Assigned task> The pictures do not belong in the copy. Restate all of the records word for word.
___ Records for this task ___
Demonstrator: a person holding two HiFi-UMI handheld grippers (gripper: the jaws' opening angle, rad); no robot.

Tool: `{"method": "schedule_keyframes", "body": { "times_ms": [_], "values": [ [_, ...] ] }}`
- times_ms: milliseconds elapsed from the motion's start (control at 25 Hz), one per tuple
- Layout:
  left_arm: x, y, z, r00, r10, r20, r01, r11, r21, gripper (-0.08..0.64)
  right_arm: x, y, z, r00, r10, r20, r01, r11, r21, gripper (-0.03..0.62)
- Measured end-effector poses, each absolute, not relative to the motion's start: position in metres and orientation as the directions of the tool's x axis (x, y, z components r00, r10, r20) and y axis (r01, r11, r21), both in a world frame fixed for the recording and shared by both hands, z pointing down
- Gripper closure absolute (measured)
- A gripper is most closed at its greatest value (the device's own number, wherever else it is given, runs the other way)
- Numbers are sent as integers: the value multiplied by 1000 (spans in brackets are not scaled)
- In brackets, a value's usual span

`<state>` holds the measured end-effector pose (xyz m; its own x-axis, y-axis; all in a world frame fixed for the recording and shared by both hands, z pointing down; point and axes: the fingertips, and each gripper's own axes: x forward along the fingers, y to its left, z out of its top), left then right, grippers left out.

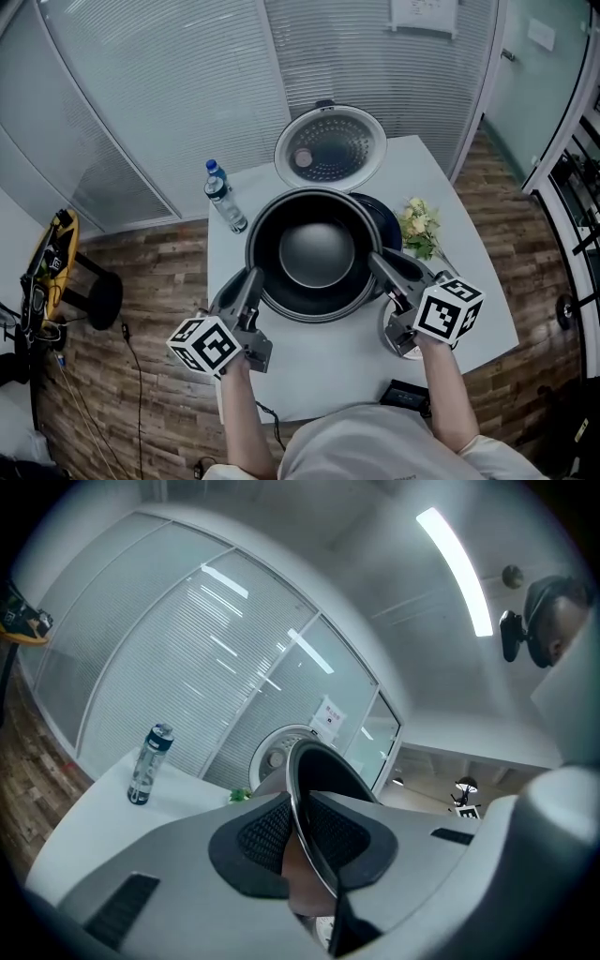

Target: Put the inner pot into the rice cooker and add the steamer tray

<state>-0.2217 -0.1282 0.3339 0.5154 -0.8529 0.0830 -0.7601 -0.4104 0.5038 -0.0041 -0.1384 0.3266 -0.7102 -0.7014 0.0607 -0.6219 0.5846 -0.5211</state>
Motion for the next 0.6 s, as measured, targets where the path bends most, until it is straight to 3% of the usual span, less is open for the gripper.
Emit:
{"method": "schedule_keyframes", "body": {
  "times_ms": [600],
  "values": [
    [-185, -181, 339, 571, -817, 84, -724, -452, 521, 500, 33, -177, 329, -662, -747, 70, -660, 535, -528, 522]
  ]
}}
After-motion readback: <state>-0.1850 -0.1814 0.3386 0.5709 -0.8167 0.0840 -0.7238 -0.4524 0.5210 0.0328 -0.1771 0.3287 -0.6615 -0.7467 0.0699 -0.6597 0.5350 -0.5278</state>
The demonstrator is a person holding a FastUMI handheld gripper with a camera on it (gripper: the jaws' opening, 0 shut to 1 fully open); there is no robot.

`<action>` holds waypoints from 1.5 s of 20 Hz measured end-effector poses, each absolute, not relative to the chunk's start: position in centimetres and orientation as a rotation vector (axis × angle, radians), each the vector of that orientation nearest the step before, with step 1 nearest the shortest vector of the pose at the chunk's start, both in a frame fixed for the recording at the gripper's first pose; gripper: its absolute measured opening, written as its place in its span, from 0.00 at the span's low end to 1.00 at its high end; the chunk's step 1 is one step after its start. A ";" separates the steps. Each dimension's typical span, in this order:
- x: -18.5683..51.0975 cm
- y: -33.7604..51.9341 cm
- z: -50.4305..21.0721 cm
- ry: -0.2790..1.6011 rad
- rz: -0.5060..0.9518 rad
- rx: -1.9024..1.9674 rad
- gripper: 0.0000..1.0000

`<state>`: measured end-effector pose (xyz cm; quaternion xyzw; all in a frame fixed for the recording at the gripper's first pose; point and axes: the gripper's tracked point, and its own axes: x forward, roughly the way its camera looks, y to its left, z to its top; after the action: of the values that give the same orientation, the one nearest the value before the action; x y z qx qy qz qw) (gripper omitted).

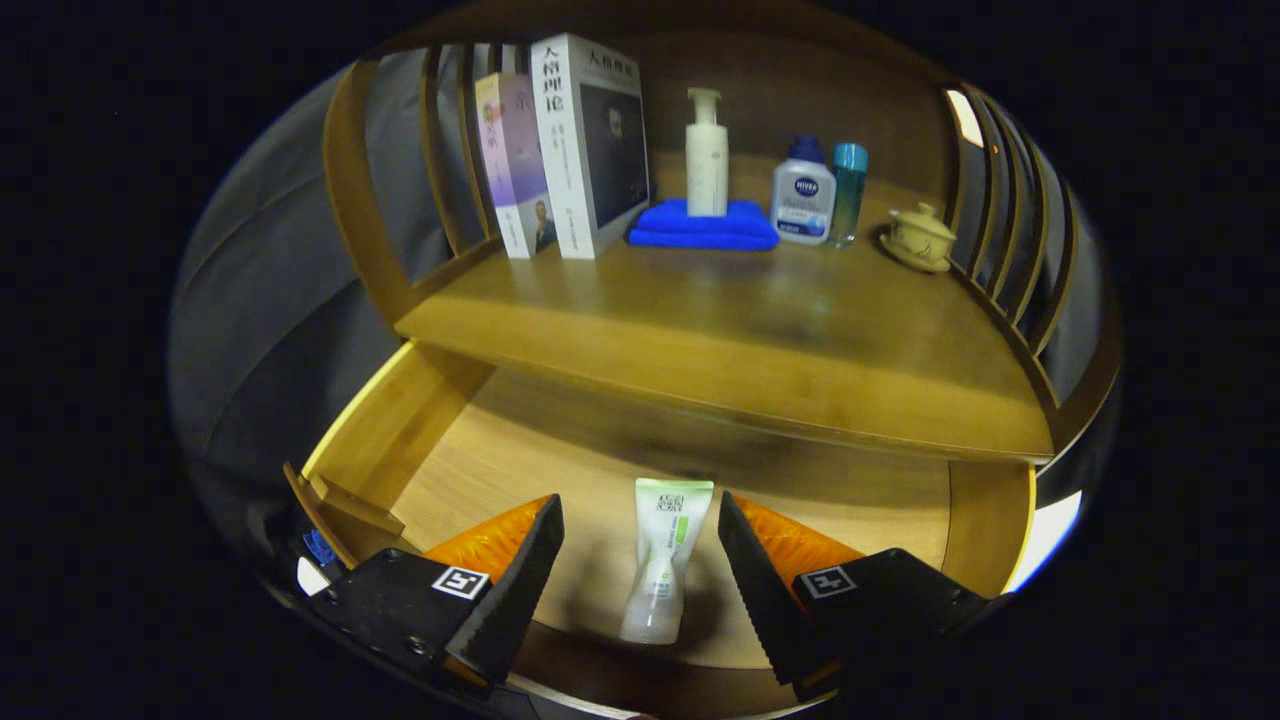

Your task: Pull open the drawer, take out the items inside it, and place them on the countertop above the cabinet.

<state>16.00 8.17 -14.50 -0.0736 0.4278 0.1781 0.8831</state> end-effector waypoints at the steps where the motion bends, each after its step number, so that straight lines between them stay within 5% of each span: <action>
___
Exercise result>
Demonstrator: a person holding two HiFi-UMI handheld grippers (gripper: the jaws' opening angle, rad); no robot.

Tool: `{"method": "schedule_keyframes", "body": { "times_ms": [_], "values": [ [_, ...] ] }}`
- times_ms: milliseconds elapsed from the motion's start (control at 25 Hz), one per tuple
- Layout:
  left_arm: x, y, z, r00, r10, r20, r01, r11, r21, gripper (-0.08..0.64)
  right_arm: x, y, z, r00, r10, r20, r01, r11, r21, gripper (-0.03..0.62)
- Measured end-effector poses, each absolute, not relative to the motion's start: position in metres and orientation as the directions of the tool's x axis (x, y, z components r00, r10, r20) and y axis (r01, r11, r21), both in a world frame fixed for the recording and shared by both hands, z pointing down
- Gripper closure absolute (measured)
- A gripper is most closed at its greatest value (the device's own number, wherever else it is given, runs the other way)
- Numbers are sent as integers: the value multiplied by 1000 (spans in brackets are not scaled)
- In brackets, a value's usual span

`<state>` holds the measured end-effector pose (xyz m; its own x-axis, y-axis; all in a world frame fixed for the recording and shared by both hands, z pointing down; point and axes: the fingertips, and each gripper's own axes: x forward along the fingers, y to its left, z out of its top), left then right, grippers left out.


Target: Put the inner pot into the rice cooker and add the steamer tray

<state>-0.2217 -0.1282 0.3339 0.5154 -0.8529 0.0830 -0.7601 -0.4104 0.5038 -0.0041 -0.1384 0.3266 -0.7102 -0.7014 0.0607 -0.6219 0.5846 -0.5211</state>
Motion for the next 0.6 s, as measured, targets where the path bends most, until it is straight to 3% of the usual span, less is open for the gripper.
Emit:
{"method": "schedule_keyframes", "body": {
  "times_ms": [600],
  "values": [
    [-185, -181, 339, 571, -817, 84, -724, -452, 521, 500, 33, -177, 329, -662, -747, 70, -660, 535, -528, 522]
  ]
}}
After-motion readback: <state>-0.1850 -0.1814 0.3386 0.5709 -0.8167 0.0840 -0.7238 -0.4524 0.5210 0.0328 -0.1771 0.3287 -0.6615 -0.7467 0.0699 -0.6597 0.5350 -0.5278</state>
The demonstrator is a person holding a FastUMI handheld gripper with a camera on it (gripper: the jaws' opening, 0 shut to 1 fully open); there is no robot.

`<action>` holds waypoints from 1.5 s of 20 Hz measured end-effector poses, each absolute, not relative to the chunk's start: position in centimetres and orientation as a rotation vector (axis × angle, radians), each the vector of that orientation nearest the step before, with step 1 nearest the shortest vector of the pose at the chunk's start, both in a frame fixed for the recording at the gripper's first pose; gripper: its absolute measured opening, written as its place in its span, from 0.00 at the span's low end to 1.00 at its high end; the chunk's step 1 is one step after its start. A ";" separates the steps. Each dimension's typical span, in this order:
- x: -18.5683..51.0975 cm
- y: -33.7604..51.9341 cm
- z: -50.4305..21.0721 cm
- ry: -0.2790..1.6011 rad
- rz: -0.5060..0.9518 rad
- rx: -1.9024..1.9674 rad
- gripper: 0.0000..1.0000

`<state>`: measured end-effector pose (xyz cm; quaternion xyzw; all in a frame fixed for the recording at the gripper's first pose; point and axes: the gripper's tracked point, and its own axes: x forward, roughly the way its camera looks, y to its left, z to its top; after the action: of the values that give the same orientation, the one nearest the value before the action; x y z qx qy qz qw) (gripper omitted).


Your task: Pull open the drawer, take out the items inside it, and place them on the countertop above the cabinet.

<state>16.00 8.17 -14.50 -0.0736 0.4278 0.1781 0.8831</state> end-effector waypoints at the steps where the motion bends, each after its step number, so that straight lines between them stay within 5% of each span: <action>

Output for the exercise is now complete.